Records from a dataset:
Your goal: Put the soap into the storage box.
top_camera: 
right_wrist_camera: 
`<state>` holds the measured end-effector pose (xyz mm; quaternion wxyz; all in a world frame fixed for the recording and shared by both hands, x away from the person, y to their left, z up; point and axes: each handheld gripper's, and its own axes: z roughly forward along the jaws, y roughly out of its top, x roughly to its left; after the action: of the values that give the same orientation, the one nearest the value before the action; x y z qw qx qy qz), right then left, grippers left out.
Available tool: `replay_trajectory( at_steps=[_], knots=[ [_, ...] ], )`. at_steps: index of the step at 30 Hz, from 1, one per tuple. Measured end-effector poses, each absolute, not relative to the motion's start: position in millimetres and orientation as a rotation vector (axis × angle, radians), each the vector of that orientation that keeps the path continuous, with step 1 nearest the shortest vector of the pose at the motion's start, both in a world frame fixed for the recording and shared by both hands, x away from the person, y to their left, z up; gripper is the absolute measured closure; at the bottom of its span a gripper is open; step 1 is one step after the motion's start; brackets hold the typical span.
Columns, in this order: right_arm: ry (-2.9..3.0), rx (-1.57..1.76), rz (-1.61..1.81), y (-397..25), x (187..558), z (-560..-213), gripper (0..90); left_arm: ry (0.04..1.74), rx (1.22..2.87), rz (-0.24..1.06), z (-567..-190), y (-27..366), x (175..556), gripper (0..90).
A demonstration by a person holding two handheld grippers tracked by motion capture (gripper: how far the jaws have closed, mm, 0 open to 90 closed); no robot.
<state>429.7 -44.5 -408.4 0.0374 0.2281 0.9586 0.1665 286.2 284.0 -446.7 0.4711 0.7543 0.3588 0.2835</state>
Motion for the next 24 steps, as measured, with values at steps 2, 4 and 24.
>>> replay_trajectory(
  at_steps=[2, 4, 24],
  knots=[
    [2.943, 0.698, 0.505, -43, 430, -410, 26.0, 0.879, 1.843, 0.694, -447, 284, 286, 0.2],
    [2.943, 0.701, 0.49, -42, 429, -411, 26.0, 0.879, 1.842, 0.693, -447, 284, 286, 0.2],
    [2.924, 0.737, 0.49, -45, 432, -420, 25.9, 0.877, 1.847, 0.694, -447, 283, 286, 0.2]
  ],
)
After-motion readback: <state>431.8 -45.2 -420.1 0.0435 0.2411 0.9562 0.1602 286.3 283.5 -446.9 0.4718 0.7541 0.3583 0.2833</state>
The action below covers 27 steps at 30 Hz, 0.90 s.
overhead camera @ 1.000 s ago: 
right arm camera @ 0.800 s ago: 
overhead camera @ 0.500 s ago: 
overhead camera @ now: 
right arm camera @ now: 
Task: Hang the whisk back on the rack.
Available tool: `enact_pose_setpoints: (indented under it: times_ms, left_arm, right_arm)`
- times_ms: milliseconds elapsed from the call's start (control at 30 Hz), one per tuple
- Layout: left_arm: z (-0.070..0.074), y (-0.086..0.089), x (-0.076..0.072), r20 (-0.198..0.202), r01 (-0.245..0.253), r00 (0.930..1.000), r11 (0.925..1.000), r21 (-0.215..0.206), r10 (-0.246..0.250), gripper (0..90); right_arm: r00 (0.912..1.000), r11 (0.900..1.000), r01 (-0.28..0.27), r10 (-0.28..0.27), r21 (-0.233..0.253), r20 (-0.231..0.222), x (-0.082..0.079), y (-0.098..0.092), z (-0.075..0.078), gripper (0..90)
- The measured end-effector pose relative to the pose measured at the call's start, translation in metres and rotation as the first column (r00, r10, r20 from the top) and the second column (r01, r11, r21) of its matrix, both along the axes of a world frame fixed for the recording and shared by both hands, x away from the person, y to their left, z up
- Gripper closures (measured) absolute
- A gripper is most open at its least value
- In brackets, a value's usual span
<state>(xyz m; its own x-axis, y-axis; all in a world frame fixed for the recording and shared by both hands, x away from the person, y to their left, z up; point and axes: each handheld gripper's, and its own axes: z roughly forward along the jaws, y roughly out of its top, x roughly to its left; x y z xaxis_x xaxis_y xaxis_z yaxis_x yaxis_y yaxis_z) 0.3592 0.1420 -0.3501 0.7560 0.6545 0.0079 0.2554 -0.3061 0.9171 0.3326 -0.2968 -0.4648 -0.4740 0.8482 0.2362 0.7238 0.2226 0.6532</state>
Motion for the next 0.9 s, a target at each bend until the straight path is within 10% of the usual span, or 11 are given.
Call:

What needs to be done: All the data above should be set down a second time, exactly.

The completed task:
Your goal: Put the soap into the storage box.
top_camera: 
right_wrist_camera: 
`<state>` holds the measured end-effector pose (xyz mm; quaternion wxyz; all in a world frame fixed for the recording and shared by both hands, x away from the person, y to their left, z up; point and axes: each handheld gripper's, and its own axes: z roughly forward along the jaws, y roughly out of its top, x roughly to its left; after the action: of the values that give the same orientation, the one nearest the value before the action; x y z qw qx qy qz), right then left, grippers left out.
Available tool: `replay_trajectory( at_steps=[_], knots=[ [_, ...] ], )`. at_steps: index of the step at 30 Hz, from 1, one per tuple. Measured end-effector poses, each absolute, not relative to the motion's start: position in millimetres and orientation as a rotation vector (axis × angle, radians), each the vector of that orientation that keeps the path continuous, with step 1 nearest the shortest vector of the pose at the motion's start, both in a world frame fixed for the recording and shared by both hands, x away from the person, y to their left, z up; gripper is the absolute measured closure; at the bottom of its span a gripper is open; step 1 is one step after the motion's start; brackets hold the typical span.
Columns, in this order: right_arm: ry (-2.9..3.0), rx (-1.57..1.76), rz (-1.61..1.81), y (-397..25), x (187..558), z (-560..-213), gripper (0..90); left_arm: ry (0.04..1.74), rx (1.22..2.87), rz (-0.24..1.06), z (-567..-190), y (-27..366), x (175..556), gripper (0..90).
A demonstration by a person holding two handheld grippers tracked by motion capture (gripper: how far the jaws have closed, mm, 0 open to 90 closed); no robot.
<state>429.7 -44.5 -408.4 0.0374 0.2281 0.9586 0.1665 286.2 284.0 -446.7 0.4711 0.7543 0.3588 0.2835</state>
Motion for the next 24 steps, as measured, with values at steps 2, 4 and 24.
>>> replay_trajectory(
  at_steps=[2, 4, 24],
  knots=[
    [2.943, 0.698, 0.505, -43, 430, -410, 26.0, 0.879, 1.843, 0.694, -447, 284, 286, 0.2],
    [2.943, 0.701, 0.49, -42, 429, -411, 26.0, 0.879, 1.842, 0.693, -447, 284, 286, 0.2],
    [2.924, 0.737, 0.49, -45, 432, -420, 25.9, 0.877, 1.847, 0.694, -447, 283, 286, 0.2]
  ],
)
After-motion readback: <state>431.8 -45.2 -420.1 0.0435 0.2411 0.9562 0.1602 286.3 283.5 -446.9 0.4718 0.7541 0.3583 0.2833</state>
The action below covers 27 steps at 30 Hz, 0.90 s.
overhead camera @ 1.000 s ago: 
right arm camera @ 0.800 s ago: 
overhead camera @ 0.500 s ago: 
overhead camera @ now: 
right arm camera @ now: 
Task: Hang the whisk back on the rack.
Available tool: `enact_pose_setpoints: (indented under it: times_ms, left_arm, right_arm)`
- times_ms: milliseconds elapsed from the call's start (control at 30 Hz), one per tuple
- Layout: left_arm: z (-0.070..0.074), y (-0.086..0.089), x (-0.076..0.072), r20 (-0.198..0.202), r01 (-0.245..0.253), r00 (0.930..1.000), r11 (0.925..1.000), r21 (-0.215..0.206), r10 (-0.246..0.250), gripper (0..90); right_arm: r00 (0.912..1.000), r11 (0.900..1.000), r01 (-0.28..0.27), r10 (-0.28..0.27), r21 (-0.233..0.253), r20 (-0.231..0.222), x (-0.082..0.079), y (-0.098..0.092), z (-0.075..0.078), gripper (0..90)
- The measured end-effector pose relative to the pose measured at the call's start, translation in metres and rotation as the first column (r00, r10, r20 from the top) and the second column (r01, r11, r21) of its matrix, both along the axes of a world frame fixed for the recording and shared by both hands, x away from the person, y to their left, z up
- Gripper closures (measured) absolute
- A gripper is most open at its least value
- In brackets, a value's usual span
<state>(xyz m; its own x-axis, y-axis; all in a world frame fixed for the recording and shared by both hands, x away from the person, y to their left, z up; point and axes: each handheld gripper's, and its own axes: z roughly forward along the jaws, y roughly out of its top, x roughly to its left; x y z xaxis_x xaxis_y xaxis_z yaxis_x yaxis_y yaxis_z) 0.3592 0.1420 -0.3501 0.7560 0.6545 0.0079 0.2554 -0.3061 0.9171 0.3326 -0.2968 -0.4648 -0.4740 0.8482 0.2362 0.7238 0.2226 0.6532</state>
Motion for the next 0.9 s, a target at each bend until the straight path is within 10% of the usual span, or 11 are given.
Call:

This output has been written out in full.